#### ACTIVITY
Return, from the lines below, each one that includes the word "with".

______

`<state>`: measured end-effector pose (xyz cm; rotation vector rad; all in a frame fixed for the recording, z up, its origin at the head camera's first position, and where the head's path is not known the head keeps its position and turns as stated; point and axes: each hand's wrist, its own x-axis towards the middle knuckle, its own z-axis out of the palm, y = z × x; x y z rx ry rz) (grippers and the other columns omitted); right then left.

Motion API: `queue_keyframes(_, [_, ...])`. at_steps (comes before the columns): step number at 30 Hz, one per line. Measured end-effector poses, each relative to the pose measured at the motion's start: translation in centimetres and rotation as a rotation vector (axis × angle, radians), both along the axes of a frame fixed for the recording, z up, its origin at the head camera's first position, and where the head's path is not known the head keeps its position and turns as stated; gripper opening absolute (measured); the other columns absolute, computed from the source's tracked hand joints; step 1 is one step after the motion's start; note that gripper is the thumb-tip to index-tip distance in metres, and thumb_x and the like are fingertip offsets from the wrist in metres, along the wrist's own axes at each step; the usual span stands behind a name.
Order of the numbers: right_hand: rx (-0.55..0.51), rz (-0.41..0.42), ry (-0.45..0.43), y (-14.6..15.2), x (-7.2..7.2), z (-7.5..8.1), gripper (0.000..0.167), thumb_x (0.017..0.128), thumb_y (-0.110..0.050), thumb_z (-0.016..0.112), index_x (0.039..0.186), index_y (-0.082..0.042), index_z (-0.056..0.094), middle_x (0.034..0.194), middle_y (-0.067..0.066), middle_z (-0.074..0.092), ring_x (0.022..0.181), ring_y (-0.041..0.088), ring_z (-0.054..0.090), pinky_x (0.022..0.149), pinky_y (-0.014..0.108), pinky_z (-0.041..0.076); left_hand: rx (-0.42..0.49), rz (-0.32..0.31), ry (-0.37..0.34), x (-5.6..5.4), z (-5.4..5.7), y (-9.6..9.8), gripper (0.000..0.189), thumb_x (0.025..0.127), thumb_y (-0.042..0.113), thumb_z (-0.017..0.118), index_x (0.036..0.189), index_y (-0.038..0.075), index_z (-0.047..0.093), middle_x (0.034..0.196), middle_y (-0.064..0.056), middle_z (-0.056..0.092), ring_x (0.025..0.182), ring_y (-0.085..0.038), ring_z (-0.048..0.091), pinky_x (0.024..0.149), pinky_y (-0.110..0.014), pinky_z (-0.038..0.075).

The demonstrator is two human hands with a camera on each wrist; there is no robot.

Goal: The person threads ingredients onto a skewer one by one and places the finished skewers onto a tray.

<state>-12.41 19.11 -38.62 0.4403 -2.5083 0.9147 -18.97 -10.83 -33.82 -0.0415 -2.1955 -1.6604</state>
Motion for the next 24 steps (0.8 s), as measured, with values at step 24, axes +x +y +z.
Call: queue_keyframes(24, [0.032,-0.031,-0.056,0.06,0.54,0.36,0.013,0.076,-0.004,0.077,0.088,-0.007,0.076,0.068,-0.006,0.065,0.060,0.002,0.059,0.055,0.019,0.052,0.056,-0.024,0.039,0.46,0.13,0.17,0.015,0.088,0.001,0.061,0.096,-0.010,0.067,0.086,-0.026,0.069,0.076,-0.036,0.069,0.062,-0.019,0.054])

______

#### TASK SOLUTION
The demonstrator is two human hands with a camera on each wrist; there is no robot.
Motion for the next 24 steps (0.8 s), as measured, with values at step 24, axes +x +y +z.

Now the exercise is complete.